Fig. 5. 8K monitor and corresponding visual field at 0.75H.

Fig. 6. 8K monitor and corresponding visual field at 1.5H.

The viewing distance for the 8K videos (0.75H) was designed to achieve a sense of being there and to ensure that the pixel structure was not visible [Reference Yamashita, Masaoka, Ohmura, Emoto, Nishida and Sugawara11]. Whereas the selected viewing distance provides an immersive experience, it was found that subjects were forced to have a narrow view. A similar problem might be raised at an assessment of other immersive videos such as a virtual reality system, a 360-degree video, and a free-viewpoint television.

D) General subjective evaluation method for 8K encoded videos

Based on the previously described considerations, we generally conduct 8K subjective evaluation experiments for 8K encoded videos with conditions given in Table 3.

Table 3. Experimental conditions for general 8K subjective evaluations

Here, we remark conditions different from the previously mentioned experiment. Regarding an 8K monitor size, experimentally, 50-in or greater is preferable. If not, deterioration of encoded videos is hardly detectable. This may be caused by a pixel density of a monitor: 104 and 176 pixel per inch for 85- and 50-in 8K monitors, respectively. Since the viewing field at 0.75H is relatively small, we frequently prepare three viewing points for an 85-in 8K monitor. Figure 7 shows the top view in such a case. In total, the same number of subjects should be assigned at each position in view of calculating the MOS values. For a subject to observe the entire display, a viewing distance of 1.5H, which is equivalent to an optimal viewing distance of 4 K videos [12], may be optionally used.
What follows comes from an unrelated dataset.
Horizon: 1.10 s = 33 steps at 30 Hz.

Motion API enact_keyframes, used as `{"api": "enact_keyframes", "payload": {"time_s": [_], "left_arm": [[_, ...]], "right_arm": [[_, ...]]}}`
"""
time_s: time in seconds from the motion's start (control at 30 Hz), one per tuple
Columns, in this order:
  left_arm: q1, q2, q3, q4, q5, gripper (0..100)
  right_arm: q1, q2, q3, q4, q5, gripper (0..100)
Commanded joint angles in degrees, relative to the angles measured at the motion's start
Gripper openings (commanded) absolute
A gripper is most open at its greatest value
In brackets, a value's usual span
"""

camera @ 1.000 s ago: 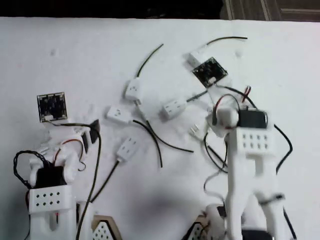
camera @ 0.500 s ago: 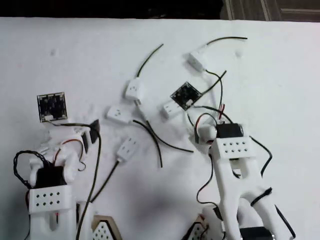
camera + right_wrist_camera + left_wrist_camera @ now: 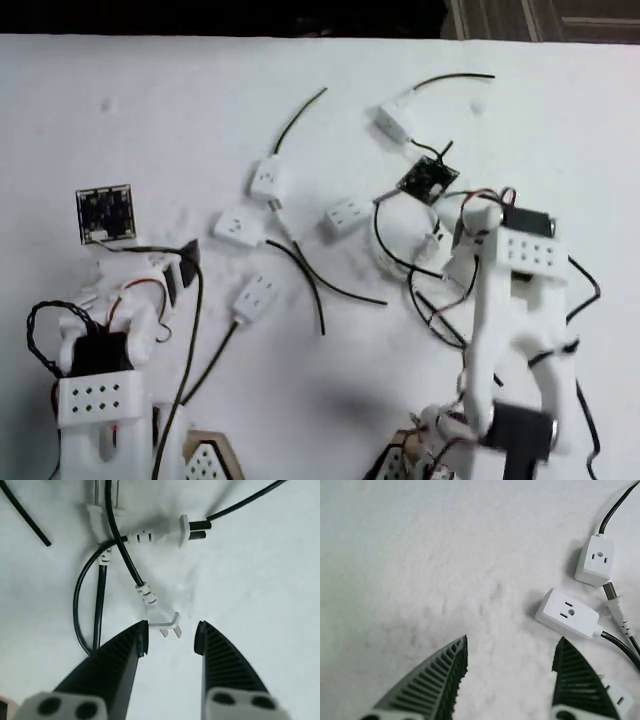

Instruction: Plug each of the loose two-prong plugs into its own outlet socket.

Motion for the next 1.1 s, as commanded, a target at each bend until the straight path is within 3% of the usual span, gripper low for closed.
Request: {"api": "enact_keyframes", "payload": {"time_s": [0.0, 0.2, 0.33, 0.6, 0.73, 0.87, 1.07], "left_arm": [[-0.2, -1.0, -0.2, -1.2, -1.0, 28], [-0.2, -1.0, -0.2, -1.2, -1.1, 28], [-0.2, -1.0, -0.2, -1.2, -1.1, 28], [-0.2, -1.0, -0.2, -1.2, -1.1, 28], [-0.2, -1.0, -0.2, -1.2, -1.1, 28], [-0.2, -1.0, -0.2, -1.2, -1.1, 28], [-0.2, -1.0, -0.2, -1.2, -1.1, 28]], "right_arm": [[2.1, 6.2, -6.2, 0.5, 3.3, 15.2], [2.1, 15.2, -14.4, 7.4, 9.7, 17.4], [1.9, 19.7, -19.2, 10.8, 10.1, 24.9], [1.7, 30.6, -25.2, 10.7, 10.2, 25.1], [1.1, 34.8, -27.3, 10.9, 10.5, 13.9], [-0.7, 36.3, -27.3, 15.1, 16.4, 2.8], [-0.4, 30.5, -27.4, 19.9, 17.9, 1.8]]}}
An 8K monitor and the corresponding visual field of a subject at the central viewing position at a distance of 1.5H is shown in Fig. 6. In this case, a viewing distance of 1.5H with an aspect ratio of 16:9 is equal to a 60-degree of FOV, and the diameter of the central visual field corresponds to one-third of the screen width.

Fig. 7. 85-in 8K monitor and three viewing points at 0.75H (top view).

III. 8K 120-Hz VIDEO ENCODER FEATURES

In this section, we describe the features of our 8K 120-Hz HEVC real-time video encoder [Reference Sugito, Iwasaki, Chida, Iguchi, Kanda, Lei, Miyoshi and Uehara2]. As mentioned previously, we used video coding software that emulates this encoder for our experiments.

A) Compliance

The encoder complies with the 8K broadcasting standard (ARIB STD-B32) [1]. The standard is based on HEVC Main 10 Profile, which supports 4:2:0 10 bit encoding, and employs temporal scalable coding for 120-Hz videos that considers compatibility with 60-Hz videos.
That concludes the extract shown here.